Wilson Bentley is famous for his phrase ’no two alike’, but what did he really mean by it? Excerpts in Duncan Blanchard’s book suggest that Bentley was usually referring to only the crystals he photographed (1).

Sometimes though, Bentley seems to be referring to all snow crystals. Maybe sometimes he meant it one way and sometimes the other; however, I wonder if he also had a third, and more profound, meaning in mind, a meaning suggested in his passage (2):

The deeper one enters into the study of Nature, the
further one ventures into and along the by-paths that,
like a mystic maze, thread Nature’s realm in every
direction, the broader and grander becomes the vista
opened up to the view.

If Nature becomes ‘broader and grander’ the deeper one looks, as he so eloquently stated, then of course every snow crystal will be unique; indeed, so too will everything else in Nature.
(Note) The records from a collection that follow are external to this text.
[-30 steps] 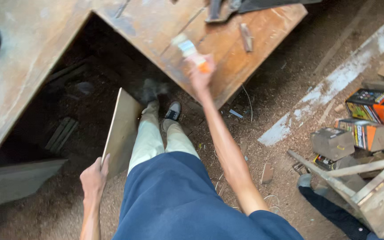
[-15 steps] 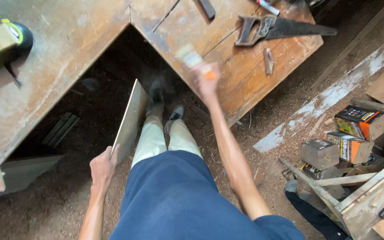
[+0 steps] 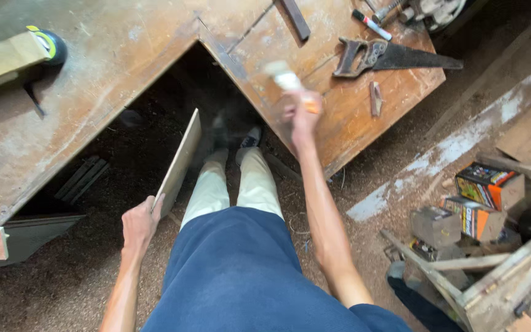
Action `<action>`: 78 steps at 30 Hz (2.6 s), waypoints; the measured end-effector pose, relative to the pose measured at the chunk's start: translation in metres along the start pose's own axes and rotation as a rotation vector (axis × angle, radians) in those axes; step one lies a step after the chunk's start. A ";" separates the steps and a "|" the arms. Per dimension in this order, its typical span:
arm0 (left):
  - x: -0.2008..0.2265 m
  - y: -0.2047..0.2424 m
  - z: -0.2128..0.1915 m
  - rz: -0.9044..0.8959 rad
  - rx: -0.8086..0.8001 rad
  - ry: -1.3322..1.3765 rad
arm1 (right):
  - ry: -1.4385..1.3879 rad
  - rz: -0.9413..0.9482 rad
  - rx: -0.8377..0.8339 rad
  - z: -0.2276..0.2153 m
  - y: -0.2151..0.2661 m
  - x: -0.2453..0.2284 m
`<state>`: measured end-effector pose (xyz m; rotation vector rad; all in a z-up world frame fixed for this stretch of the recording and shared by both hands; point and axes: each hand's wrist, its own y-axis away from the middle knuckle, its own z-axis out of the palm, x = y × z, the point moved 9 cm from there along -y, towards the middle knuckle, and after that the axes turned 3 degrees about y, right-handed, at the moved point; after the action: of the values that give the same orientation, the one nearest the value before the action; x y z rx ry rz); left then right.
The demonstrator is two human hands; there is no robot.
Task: The person brushes a rectangular plywood board with a small hand brush, then flips it and brushes the other side. After brushing, the person uses a tape measure to measure the board's length and width.
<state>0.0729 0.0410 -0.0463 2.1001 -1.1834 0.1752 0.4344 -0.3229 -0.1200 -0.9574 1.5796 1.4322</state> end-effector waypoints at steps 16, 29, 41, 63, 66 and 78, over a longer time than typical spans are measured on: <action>0.019 0.028 0.017 -0.113 0.083 -0.001 | 0.007 0.094 -0.296 0.057 -0.023 0.001; 0.051 0.024 0.026 -0.247 0.075 0.032 | -0.179 0.023 0.079 0.021 -0.067 -0.004; 0.060 0.030 0.032 -0.309 0.089 0.053 | 0.103 0.019 -0.797 0.122 -0.068 0.005; 0.084 0.033 0.011 -0.257 0.178 0.125 | -0.280 0.267 -0.324 0.078 -0.129 -0.110; 0.100 0.027 -0.003 -0.231 0.180 0.071 | -0.188 0.279 -0.350 0.054 -0.136 -0.128; 0.089 0.069 -0.203 -0.412 0.244 0.412 | 0.372 0.292 -0.728 0.045 0.020 -0.006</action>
<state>0.1131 0.0858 0.1779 2.3195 -0.4946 0.5508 0.4217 -0.2765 -0.1090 -1.5221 1.5078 2.2137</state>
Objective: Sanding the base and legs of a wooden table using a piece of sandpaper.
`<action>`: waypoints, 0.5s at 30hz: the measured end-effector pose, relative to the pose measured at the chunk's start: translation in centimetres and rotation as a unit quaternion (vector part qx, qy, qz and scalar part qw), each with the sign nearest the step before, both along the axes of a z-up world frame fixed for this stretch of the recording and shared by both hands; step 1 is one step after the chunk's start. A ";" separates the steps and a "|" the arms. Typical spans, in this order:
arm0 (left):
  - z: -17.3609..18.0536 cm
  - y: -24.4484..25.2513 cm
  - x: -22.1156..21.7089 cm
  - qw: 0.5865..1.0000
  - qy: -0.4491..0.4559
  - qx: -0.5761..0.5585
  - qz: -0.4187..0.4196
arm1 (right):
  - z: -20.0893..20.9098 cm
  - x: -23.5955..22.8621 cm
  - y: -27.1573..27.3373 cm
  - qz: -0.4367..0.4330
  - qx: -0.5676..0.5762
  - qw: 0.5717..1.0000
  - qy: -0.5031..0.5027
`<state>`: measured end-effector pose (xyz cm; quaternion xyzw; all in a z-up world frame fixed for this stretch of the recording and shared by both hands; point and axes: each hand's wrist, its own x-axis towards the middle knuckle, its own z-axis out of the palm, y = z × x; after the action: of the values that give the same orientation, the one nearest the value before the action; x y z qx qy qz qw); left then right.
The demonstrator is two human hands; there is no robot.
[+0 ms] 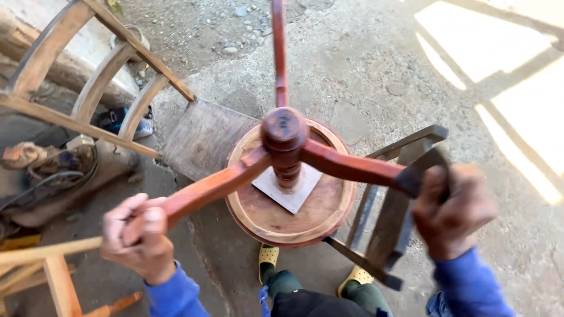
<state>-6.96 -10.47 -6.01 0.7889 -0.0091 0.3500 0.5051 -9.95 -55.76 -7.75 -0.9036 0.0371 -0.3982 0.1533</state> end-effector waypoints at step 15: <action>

In this meaning, ‘no two alike’ is a very condensed way of saying that Nature will always show you something new. Bentley arrived at this opinion by observing various forms of water, but he applies the idea to all of Nature. This third meaning of ‘no two alike’ reminds me of Kamo no Chomei’s opening line of his early 13th century classic of Japanese literature (3): “The river flows on unceasingly, yet the water is never the same.” Both phrases, Chomei’s and Bentley’s ‘no two alike’, can be interpreted (4) as meaning that the closer one views Nature, the more details one sees. Regardless of Bentley’s intended meaning, I prefer to think that he had this deeper interpretation in mind.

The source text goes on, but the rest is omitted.